==== Raw data ====

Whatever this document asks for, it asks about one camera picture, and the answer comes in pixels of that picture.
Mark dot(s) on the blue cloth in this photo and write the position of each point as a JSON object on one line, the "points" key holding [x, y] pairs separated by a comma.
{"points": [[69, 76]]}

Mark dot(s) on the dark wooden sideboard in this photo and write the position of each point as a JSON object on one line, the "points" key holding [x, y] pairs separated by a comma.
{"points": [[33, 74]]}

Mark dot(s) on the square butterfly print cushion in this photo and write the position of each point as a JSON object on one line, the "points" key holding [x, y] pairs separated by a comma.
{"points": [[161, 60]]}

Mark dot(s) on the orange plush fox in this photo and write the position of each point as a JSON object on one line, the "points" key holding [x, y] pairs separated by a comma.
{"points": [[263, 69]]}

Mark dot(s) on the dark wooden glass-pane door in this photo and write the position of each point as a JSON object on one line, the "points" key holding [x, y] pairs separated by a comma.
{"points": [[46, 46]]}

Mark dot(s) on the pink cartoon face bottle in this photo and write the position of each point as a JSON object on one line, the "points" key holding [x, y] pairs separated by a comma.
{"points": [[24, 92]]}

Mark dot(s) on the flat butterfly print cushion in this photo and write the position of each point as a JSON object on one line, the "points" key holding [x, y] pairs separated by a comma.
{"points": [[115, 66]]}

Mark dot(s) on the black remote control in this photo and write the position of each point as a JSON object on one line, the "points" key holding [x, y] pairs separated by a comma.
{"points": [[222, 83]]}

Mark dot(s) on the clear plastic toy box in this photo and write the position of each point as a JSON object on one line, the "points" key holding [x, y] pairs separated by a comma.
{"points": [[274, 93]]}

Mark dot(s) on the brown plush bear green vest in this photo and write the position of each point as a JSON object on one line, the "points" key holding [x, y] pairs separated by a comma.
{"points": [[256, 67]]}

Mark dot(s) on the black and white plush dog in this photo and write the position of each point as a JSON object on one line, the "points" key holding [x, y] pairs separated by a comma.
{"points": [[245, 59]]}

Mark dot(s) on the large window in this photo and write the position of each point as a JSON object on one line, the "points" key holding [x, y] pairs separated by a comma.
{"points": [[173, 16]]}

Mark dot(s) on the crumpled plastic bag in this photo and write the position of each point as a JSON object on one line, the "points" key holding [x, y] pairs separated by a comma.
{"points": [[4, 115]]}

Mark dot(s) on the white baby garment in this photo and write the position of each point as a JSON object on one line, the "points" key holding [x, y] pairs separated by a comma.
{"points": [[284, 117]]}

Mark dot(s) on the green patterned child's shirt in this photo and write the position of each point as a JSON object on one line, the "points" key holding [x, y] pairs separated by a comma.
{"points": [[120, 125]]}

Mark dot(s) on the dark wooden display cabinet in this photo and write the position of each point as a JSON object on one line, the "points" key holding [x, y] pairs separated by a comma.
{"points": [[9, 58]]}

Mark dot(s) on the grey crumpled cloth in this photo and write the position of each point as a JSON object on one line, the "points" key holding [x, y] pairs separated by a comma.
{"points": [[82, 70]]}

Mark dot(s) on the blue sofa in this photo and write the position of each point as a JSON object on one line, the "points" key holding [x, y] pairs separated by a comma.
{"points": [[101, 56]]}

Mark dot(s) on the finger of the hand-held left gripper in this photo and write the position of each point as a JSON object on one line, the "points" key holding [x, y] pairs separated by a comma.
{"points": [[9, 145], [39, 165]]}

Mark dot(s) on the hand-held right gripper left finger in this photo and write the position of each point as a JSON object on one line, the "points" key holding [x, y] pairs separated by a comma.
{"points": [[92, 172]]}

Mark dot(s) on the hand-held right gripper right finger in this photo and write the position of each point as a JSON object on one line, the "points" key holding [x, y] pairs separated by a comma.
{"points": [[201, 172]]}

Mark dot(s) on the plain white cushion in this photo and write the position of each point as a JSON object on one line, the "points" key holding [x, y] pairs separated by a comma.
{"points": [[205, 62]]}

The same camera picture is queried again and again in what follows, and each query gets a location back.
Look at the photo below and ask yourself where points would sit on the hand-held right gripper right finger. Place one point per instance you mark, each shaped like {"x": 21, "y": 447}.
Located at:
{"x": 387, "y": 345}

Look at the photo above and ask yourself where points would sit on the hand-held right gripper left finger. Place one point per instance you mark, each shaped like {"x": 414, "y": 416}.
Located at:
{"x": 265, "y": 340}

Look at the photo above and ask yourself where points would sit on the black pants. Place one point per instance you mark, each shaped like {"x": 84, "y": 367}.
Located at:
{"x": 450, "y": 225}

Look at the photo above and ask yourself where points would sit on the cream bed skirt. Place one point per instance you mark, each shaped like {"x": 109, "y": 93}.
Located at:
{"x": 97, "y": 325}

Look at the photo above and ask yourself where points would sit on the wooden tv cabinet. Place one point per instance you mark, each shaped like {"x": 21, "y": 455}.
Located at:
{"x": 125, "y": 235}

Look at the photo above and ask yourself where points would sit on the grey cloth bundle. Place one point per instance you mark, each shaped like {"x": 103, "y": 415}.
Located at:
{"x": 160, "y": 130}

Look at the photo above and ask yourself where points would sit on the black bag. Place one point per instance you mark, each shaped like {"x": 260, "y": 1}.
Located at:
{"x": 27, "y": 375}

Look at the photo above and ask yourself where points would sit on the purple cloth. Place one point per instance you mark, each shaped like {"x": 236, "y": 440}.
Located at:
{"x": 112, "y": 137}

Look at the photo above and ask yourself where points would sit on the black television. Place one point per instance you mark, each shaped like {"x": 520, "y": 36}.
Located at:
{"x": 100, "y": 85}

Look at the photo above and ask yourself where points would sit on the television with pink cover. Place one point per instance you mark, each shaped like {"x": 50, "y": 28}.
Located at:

====

> **Try it**:
Copy every line from the data that includes the string "picture".

> **Answer area**:
Whatever this document asks for, it asks about one camera picture, and the answer comes in pixels of that picture.
The same camera picture is queried again and again in what follows, and each query gets a location back.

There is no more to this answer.